In 2016, Wong received an Honorary Doctorate from the University of the Sunshine Coast (UniSC) in Australia for his life's work in sun bear conservation in Southeast Asia. In 2017, he was named a Wira Negaraku by the Malaysian Prime Minister's Department, and later a CNN Hero by global news network CNN. In 2018, a genus of Asian stick insect, Planososibia siewtei, was named in his honour.
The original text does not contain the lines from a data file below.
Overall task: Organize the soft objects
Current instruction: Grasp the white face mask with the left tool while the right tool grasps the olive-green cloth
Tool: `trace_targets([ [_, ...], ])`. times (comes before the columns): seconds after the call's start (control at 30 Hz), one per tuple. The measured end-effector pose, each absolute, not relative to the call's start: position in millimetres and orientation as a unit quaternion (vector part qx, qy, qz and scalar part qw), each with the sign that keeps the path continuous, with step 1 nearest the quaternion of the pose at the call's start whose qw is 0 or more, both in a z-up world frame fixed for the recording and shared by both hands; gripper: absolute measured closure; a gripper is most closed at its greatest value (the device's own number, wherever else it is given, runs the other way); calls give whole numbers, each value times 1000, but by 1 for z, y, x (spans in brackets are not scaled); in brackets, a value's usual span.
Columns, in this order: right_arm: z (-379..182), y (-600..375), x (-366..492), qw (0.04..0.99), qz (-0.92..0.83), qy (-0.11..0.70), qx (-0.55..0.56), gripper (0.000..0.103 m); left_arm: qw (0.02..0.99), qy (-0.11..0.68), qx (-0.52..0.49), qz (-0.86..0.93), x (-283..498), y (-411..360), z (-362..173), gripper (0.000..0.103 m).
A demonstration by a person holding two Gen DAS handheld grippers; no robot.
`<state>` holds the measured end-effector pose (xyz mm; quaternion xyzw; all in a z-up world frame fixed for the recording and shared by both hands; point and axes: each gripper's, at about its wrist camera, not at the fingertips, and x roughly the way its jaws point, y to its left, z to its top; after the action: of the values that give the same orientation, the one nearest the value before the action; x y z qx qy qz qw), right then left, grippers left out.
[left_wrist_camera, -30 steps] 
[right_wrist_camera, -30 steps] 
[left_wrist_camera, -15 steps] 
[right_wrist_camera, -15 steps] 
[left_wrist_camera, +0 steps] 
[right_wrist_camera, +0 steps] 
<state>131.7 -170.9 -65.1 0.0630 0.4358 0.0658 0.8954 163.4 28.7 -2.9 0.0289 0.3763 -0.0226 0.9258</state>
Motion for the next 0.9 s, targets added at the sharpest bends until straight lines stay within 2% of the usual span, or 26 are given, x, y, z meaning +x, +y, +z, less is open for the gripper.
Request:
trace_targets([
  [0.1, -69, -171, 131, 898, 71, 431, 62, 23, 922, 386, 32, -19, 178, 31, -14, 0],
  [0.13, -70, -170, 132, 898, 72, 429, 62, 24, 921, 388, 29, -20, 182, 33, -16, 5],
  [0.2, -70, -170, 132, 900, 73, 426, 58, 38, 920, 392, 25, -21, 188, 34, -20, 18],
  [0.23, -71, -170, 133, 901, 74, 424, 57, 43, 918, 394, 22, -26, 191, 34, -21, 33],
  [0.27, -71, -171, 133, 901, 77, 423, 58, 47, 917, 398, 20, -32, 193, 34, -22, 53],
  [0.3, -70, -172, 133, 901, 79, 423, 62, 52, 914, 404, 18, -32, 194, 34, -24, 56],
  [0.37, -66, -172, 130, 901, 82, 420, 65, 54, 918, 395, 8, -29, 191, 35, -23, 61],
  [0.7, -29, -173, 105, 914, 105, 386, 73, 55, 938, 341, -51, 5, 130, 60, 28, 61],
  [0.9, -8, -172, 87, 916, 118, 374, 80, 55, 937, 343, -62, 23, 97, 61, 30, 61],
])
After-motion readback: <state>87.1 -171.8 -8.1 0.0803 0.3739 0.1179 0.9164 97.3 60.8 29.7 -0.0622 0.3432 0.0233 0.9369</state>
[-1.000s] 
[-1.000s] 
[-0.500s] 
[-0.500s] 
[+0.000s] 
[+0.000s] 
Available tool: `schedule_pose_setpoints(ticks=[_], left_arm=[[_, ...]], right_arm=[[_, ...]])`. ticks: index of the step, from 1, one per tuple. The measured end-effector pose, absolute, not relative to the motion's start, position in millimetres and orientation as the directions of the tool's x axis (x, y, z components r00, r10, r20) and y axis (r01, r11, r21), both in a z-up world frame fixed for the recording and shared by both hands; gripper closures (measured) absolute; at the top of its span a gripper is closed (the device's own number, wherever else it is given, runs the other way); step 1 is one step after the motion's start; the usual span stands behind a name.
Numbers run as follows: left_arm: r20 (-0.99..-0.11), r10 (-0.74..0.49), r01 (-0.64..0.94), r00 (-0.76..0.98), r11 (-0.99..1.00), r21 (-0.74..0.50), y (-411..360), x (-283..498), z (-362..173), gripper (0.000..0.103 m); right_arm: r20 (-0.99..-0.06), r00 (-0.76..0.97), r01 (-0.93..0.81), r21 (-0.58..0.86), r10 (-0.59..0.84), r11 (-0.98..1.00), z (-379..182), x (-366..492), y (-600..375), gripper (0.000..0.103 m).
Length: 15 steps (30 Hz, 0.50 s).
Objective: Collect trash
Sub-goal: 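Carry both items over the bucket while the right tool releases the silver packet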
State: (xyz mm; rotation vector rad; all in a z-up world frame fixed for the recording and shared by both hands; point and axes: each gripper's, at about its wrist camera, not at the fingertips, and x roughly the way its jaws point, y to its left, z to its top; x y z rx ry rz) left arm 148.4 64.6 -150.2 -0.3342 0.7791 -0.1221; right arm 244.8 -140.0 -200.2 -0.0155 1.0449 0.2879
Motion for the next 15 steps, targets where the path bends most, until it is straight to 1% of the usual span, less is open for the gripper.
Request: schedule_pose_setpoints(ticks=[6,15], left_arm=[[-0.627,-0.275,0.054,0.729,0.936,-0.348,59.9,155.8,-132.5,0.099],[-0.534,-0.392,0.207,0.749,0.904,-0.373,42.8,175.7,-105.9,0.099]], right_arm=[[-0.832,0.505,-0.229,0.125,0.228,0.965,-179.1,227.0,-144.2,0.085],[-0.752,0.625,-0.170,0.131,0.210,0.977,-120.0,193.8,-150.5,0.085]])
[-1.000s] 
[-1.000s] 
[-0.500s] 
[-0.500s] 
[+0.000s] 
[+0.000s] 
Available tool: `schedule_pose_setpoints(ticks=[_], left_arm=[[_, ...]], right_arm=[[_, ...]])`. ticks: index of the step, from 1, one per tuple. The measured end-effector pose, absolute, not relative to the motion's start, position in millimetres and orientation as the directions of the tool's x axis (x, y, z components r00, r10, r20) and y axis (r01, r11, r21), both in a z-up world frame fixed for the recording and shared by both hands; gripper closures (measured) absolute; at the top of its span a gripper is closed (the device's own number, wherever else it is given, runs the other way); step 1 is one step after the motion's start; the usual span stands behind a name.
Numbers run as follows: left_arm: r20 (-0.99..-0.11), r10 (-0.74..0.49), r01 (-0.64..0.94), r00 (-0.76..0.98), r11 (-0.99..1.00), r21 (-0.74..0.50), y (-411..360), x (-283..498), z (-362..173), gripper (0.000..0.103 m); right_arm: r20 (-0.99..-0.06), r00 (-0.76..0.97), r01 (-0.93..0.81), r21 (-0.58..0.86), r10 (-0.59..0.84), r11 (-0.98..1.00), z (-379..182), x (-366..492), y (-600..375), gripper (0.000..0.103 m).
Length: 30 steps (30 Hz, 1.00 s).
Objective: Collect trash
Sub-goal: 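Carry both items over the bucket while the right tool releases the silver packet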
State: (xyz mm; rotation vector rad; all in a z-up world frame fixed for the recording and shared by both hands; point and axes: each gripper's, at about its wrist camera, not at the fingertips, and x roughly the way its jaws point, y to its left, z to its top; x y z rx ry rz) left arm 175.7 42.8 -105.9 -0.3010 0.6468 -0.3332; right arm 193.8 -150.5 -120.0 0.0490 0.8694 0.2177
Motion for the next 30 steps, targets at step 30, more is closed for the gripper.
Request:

In 2020, author Sarah Pye published Saving Sun Bears: One Man's Quest to Save a Species, a biography of his conservation efforts, written as part of her creative arts doctorate at UniSC. Wong received the President's Award from the International Association for Bear Research and Management in recognition of his 27 years of work with sun bears and 56 years in wildlife conservation.

- Member of the Order of the Defender of State (DJN; 2014)
==Selected works==
Wong has authored multiple publications, with a selection of his work listed below.

- Chen, C.C (2011). "A possible case of hantavirus infection in Borneo orangutan (Pongo pygmaeus pygmaeus) and its conservation implication."
- Wong, Siew Te (2005). "Impacts of fruit production cycles on Malayan sun bears and bearded pigs in lowland tropical forest of Sabah, Malaysian Borneo"
- Wong, Siew Te (2004). "Home range, movement and activity patterns, and bedding sites of Malayan sun bears Helarctos malayanus in the Rainforest of Borneo"
- Wong, Siew Te (2002). "Food Habits of Malayan Sun Bears in Lowland Tropical Forests of Borneo"

== Personal life ==
Wong is married, and the couple has two daughters.